If by whiskey. Sure, the conception of SDI is untenable, but a successful orbital weapons program of some kind isn't. Enough high rolls and they'll have nukes in orbit, pointing down.
Materially not much worse than the existing MAD, but it'll be politically a massive shitfit at minimum. A more effective program might be one to just accident Soviet spacecraft, which by certain means would be nearly indistinguishable from natural incidents.
What do you mean by "if by whiskey"?
And... Space based nuclear weapons aren't SDI. They are a different kind of stupid.
For a start, leaving them in orbit is a significantly worsening of MAD, since it cuts down the decision time from about half an hour to about 5 minutes, making accidental nuclear war far more likely, as people don't have the time to check false positives before they have to authorize a "retaliation" strike.
So putting up orbital nukes is an act of war, no ifs or buts, since the only reason to put them in orbit is in preparation for a strike.

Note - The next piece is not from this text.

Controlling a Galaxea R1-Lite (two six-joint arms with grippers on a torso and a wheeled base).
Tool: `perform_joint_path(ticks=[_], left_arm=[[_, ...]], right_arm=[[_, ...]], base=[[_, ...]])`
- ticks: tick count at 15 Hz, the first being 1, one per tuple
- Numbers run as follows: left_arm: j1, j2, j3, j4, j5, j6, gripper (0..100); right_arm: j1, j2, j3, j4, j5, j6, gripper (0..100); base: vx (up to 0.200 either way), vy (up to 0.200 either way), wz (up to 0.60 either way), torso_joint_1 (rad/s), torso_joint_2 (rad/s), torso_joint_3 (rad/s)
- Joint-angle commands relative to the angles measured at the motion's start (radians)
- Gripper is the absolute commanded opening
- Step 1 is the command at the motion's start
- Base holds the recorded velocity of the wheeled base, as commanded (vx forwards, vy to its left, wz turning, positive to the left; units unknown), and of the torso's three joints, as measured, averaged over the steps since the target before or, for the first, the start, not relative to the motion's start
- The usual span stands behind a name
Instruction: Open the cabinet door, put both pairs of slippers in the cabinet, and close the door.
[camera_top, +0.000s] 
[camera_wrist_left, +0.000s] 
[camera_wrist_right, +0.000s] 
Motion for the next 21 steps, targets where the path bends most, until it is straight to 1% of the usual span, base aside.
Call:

To make it worse, orbital nukes:
a) stand out like a sore thumb against the coldness of space
b) carry limited fuel, so can't dodge for shit
c) can be intercepted and destroyed by vastly less expensive munitions (it's easy to get something high, the hard part about orbiting the Earth is getting enough speed to miss the ground as you fall - an interceptor doesn't care about the ground)
Orbital nukes are vastly more expensive, more vulnerable and less capable than submarine launched missiles.
Kind of depends on what you mean with good I guess, if you mean it achieves a reasonable intercept rate. Then in our future eventually that may well be possible, but it's obviously impossible for 70s or 80s tech.
If you mean, pretty much perfect intercept levels... then yeah, that would be asking for the near impossible. Not like the other side won't work on improving penetration ability after all.
By good I mean "remotely worth building".
Orbit is a terrible place for weapons. There's no-where to hide, there's nothing to dump waste heat into and its expensive to reach.
Also, for SDI to have coverage over Soviet siloes every minute of the day and for enough defenses to be over the USSR to attack a theoretical Soviet strike as it was leaving its siloes, an absolutely ungodly amount of crap needs to be shoved into orbit. Astronomers in such a world would envy our world's astronomers and their problems with Starlink satellites getting in the way of their telescopes.
To make all that worse, to have fast response times and to deal with issues like laser dispersion, the SDI platforms need to be in fairly low orbits.
And there is a serious ammo/consumables problem. Practically speaking, any defense platform is a single-use system. Either you need an energetic chemical reaction to get the high peak power output for things like lasers or particle beam weapons (meaning enormous masses of fuel for even single-use death rays, let alone multi-use death rays), nuclear explosions (for the bomb-pumped x-ray lasers), even one of which being lit off starfish primes the near-Earth environment or racks of expensive guided missiles.
Then there's the problem of hitting an enemy warhead. The easiest thing to do would be to hit the warhead from the ground as the now hypersonic warhead falls towards its target - but it is fairly easy to overwhelm and boosting to intercept a hypersonic target requires tracking and acceleration that is, while so far as I know feasible, unavoidably expensive. In a full WW3 scenario, the best this could do is ensure that some missile silo could survive long enough to execute a second strike, achieving the same results as an SSBN but costing far more resources. Next easiest is to hit the warhead at its apogee in space, which is a short window and is troubled by the fact that even if you can destroy the warhead, you are doing so by expending vastly more resources than the attacker has expended in attacking you, since you need to have space based systems competent enough that they aren't foiled simply by the warheads having a coat of shiny paint, and as we are learning with drone warfare in the modern day, countermeasures that cost more than the thing they counter aren't all that useful. Hardest is to damage the missile boosting the warhead close to the ground, since you have to punch through the atmosphere to hit the missile there, you require quick interception, high power, optics and tracking that the laws of physics frankly don't allow, at least not in combination. Better just to do a saturation bombardment of the silo field as soon as you see the covers start to pop, but that brings us back to the hideous expense of putting a butt load of crud into orbit, all to do a job that a SSBN hanging out in the Arctic ocean could manage at a fraction of the price by launching a nuclear strike on the siloes.
So theoretically, one could just brute force the problem, much as one could theoretically stop every bullet being fired in a battlefield with a big enough anti-bullet machine gun. But the cost of such an area saturation system would be so absurd that any army that attempted to build it would bankrupt themselves long before they reached the battlefield.
Similarly, SDI is not remotely feasible.
Also, please note that I am being extremely charitable and assuming a bunch of problems that real world engineers haven't been able to crack in more than 40 years of work can be solved. I'm not sure that these engineering problems will ever be solved though.